Hichifuku is the only shoyu maker on our list specializing in a very niche kind of soy sauce called shiro shoyu. Shiro shoyu, or white soy sauce is one of the main kinds of shoyu in Japan, but it is surprisingly not that easy to find. It's even harder (if not impossible) to find other brands of shiro shoyu that are made using only organic ingredients. Hichifuku is the only manufacturer of shiro shoyu in Japan to receive JAS certification (Japan’s official organic certification seal of approval.)
Since 1950, Hichifuku, a shiro shoyu and shiro dashi brewery based in Aichi prefecture has been delivering the highest quality of shiro shoyu and shiro shoyu-based products to consumers. Their shiro shoyu is made only from organic soybeans, organic wheat, and sun-dried salt.
Hichifuku's shiro shoyu is characterized by its subtle sweetness, light amber color, and natural umami flavor that has the ability to bring out the flavors of the other ingredients it is paired with. In order to achieve the best tasting shiro shoyu, Hichifuku has always been extremely particular about using only genuine organic raw materials. They have worked tirelessly to bring high-quality products to their customers that can be used to create lasting happy memories at breakfast, lunch, and dinner.

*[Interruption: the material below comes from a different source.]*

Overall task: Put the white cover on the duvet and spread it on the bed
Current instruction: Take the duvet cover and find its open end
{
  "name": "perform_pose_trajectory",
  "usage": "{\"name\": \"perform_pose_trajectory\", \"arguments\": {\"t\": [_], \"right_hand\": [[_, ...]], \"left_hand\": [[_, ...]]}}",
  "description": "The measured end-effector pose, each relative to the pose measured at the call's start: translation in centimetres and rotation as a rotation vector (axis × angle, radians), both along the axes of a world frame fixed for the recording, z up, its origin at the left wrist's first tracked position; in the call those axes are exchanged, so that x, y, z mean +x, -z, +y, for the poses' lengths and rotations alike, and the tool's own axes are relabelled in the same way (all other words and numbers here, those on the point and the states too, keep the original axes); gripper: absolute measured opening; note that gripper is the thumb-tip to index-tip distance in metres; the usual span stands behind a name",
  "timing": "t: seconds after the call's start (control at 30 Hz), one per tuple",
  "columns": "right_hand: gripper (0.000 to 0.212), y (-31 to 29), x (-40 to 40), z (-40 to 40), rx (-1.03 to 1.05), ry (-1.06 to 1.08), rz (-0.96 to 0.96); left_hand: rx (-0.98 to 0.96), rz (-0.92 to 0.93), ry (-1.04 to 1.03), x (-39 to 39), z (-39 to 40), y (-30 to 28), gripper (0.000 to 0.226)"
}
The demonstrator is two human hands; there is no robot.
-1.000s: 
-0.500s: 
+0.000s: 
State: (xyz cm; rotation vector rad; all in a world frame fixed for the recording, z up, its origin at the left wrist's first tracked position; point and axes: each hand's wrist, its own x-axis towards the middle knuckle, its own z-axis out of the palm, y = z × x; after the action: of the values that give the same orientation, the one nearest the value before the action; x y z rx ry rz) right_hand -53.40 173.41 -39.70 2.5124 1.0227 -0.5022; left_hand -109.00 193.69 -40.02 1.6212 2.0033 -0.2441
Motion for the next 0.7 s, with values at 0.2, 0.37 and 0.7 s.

If you’d like to try their shiro shoyu out for yourself, we really recommend their premium-aged shiro shoyu. It’s hard to put the flavor of this shoyu into words, but it has a unique umami that is completely different from light or dark soy sauce. It’s a great shoyu to use in salad dressings, marinades, or in dishes where you want to preserve the original color.
How Did We Decide On These Brands?
Our team got together recently and came up with a master list of what we believed to be are the best soy sauces. (If you haven’t checked out that article yet, you can read up on it here.) Many of the soy sauces that we tried were made by the brands we talked about above. Therefore, all of the Japanese Taste team has tried soy sauces from these makers, and we can confidently recommend them and say that they surpassed our expectations for what we previously felt soy sauce should taste like.
Besides taste which is of course important, we also stand by these shoyu brands for a few other reasons. Firstly, all of these brands strive to produce high-quality shoyu products with quality ingredients and without the use of additives. All of these brands take it even further by using organic and/or domestic materials as much as possible. Beyond this, we stand behind these brands because they continue to keep the craft of traditional shoyu making alive. Many bigger corporations have found ways to speed up the production of shoyu, and we are by no means saying this is wrong, but it alters the process of making shoyu.
Most importantly, as all of these brands are virtually unknown outside of Japan, we would like to give them a voice and spread awareness about authentic shoyu brewing.